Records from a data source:
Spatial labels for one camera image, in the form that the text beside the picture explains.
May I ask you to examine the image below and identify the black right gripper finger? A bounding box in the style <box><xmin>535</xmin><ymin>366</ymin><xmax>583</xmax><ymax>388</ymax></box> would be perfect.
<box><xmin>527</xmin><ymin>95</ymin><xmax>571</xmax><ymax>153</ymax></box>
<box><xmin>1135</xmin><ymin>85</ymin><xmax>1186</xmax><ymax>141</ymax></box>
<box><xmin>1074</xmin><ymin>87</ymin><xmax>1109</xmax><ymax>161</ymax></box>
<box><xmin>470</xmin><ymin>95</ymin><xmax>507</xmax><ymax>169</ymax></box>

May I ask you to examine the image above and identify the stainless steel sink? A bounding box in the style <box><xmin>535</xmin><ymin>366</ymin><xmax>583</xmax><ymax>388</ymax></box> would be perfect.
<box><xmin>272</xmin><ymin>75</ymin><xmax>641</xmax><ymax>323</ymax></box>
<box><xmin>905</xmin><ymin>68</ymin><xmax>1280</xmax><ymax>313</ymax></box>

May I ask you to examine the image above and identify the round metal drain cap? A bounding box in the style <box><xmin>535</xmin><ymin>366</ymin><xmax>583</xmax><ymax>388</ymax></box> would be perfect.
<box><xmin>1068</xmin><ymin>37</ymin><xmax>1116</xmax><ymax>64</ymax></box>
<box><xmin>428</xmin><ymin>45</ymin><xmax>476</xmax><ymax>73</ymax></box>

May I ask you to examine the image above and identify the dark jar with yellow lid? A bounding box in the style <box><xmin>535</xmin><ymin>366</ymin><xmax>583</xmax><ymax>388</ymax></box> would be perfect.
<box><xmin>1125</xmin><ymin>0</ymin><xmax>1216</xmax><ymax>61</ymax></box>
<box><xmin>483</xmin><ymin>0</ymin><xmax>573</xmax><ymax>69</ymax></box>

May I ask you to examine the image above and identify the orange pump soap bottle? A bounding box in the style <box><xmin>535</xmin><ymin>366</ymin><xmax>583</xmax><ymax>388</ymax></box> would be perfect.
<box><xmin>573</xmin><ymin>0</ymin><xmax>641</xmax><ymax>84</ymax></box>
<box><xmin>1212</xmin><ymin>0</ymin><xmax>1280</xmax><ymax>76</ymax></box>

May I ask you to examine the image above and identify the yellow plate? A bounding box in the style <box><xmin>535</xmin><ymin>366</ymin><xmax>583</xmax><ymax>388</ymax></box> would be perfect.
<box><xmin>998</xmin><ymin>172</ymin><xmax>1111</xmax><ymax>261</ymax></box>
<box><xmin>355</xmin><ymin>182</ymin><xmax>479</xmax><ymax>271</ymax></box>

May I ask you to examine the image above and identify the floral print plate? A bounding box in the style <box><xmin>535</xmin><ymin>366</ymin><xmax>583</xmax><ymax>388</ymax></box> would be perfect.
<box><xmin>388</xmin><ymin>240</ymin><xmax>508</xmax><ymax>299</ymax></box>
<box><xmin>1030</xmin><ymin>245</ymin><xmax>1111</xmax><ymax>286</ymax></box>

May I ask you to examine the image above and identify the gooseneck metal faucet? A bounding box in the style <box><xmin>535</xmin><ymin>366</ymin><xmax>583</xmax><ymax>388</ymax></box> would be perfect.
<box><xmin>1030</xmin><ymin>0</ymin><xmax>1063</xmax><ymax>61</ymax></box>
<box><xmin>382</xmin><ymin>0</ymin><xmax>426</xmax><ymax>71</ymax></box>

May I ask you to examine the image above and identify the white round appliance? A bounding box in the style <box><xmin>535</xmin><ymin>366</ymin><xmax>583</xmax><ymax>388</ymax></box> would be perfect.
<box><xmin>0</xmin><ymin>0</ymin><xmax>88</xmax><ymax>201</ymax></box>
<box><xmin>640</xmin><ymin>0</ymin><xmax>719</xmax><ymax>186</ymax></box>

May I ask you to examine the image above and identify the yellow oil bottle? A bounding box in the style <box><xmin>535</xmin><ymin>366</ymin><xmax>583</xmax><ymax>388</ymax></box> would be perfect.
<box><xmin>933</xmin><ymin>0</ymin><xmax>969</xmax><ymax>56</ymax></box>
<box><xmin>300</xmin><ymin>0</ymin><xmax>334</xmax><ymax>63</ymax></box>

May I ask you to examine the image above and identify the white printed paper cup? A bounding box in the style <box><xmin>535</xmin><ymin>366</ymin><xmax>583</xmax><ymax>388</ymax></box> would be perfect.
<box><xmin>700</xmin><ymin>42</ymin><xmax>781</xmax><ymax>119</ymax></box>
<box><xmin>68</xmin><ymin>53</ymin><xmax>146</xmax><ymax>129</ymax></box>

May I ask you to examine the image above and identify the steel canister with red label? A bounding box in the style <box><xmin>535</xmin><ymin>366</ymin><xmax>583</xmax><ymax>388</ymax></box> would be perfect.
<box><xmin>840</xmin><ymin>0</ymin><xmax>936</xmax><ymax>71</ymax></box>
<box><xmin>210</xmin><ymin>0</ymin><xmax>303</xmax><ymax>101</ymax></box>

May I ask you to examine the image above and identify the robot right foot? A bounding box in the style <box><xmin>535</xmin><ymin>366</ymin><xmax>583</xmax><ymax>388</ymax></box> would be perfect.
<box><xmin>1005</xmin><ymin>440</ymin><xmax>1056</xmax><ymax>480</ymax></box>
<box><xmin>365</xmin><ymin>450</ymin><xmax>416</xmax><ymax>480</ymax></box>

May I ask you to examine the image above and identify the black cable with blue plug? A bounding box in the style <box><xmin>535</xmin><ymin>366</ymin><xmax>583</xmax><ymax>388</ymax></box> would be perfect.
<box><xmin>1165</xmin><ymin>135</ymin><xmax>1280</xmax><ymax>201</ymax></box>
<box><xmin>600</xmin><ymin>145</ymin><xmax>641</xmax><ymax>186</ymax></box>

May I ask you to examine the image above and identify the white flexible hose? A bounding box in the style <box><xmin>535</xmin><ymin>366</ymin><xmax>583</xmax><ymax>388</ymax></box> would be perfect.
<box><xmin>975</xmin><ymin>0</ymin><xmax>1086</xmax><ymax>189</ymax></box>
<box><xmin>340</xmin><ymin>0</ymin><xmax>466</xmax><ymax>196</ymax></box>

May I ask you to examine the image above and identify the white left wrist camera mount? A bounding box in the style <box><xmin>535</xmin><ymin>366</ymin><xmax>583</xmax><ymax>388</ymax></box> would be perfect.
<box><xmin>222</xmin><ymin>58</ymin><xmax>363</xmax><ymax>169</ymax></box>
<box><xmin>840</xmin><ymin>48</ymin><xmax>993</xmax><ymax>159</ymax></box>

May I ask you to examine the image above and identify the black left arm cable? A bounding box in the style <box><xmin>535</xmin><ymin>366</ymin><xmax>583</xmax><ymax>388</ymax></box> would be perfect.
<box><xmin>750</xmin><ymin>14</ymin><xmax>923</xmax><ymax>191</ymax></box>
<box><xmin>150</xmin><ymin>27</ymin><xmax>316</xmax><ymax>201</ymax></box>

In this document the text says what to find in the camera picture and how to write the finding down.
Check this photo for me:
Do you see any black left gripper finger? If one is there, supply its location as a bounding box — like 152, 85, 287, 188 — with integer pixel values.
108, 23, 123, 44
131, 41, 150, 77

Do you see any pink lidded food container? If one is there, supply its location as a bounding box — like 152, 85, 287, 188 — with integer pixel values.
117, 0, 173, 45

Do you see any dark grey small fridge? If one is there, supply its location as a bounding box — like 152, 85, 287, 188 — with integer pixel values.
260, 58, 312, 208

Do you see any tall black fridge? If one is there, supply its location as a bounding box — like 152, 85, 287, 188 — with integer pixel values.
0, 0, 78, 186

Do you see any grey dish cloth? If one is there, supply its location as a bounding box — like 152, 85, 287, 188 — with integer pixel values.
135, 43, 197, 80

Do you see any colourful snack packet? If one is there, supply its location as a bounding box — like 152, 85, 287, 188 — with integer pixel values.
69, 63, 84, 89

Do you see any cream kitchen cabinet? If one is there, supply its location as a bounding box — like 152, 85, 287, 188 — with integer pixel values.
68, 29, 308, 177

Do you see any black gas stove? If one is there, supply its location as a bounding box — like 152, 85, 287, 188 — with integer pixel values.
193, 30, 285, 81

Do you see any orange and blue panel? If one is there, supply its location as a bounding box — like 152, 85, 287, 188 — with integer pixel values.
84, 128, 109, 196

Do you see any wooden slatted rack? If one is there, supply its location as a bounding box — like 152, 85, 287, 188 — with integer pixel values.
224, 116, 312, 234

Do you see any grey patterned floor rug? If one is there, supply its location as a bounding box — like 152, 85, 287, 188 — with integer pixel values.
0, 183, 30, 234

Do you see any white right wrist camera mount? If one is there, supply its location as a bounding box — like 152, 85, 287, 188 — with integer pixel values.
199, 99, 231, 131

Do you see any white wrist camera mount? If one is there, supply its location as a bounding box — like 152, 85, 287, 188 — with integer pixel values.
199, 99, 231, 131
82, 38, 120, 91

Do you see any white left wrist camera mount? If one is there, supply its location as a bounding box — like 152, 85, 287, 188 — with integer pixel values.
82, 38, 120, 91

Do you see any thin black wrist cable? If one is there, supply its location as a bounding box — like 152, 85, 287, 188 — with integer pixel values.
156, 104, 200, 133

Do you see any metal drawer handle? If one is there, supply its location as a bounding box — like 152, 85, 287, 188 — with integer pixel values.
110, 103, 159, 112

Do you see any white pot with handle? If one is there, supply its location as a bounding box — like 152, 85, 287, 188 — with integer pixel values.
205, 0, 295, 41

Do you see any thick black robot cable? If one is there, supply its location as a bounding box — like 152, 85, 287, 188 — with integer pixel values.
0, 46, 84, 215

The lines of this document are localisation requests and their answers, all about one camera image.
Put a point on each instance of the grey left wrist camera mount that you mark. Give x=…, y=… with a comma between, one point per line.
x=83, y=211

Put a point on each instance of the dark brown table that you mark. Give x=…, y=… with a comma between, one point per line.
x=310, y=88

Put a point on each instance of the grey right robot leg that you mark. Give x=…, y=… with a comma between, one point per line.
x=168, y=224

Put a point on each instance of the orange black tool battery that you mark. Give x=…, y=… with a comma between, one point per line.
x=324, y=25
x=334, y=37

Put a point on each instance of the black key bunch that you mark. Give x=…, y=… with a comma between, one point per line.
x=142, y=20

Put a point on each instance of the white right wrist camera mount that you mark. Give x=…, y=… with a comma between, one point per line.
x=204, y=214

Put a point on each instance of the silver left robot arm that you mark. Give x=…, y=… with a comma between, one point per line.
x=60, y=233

* [What to produce] Keep only those lines of the records that hold "steel", and return them.

* [Result of this task]
May I ask you to examine the image above and identify the stainless steel sink? A bounding box in the style <box><xmin>535</xmin><ymin>366</ymin><xmax>583</xmax><ymax>388</ymax></box> would be perfect.
May I ask you to examine the image above and identify the steel canister with red label? A bounding box in the style <box><xmin>535</xmin><ymin>366</ymin><xmax>583</xmax><ymax>388</ymax></box> would be perfect.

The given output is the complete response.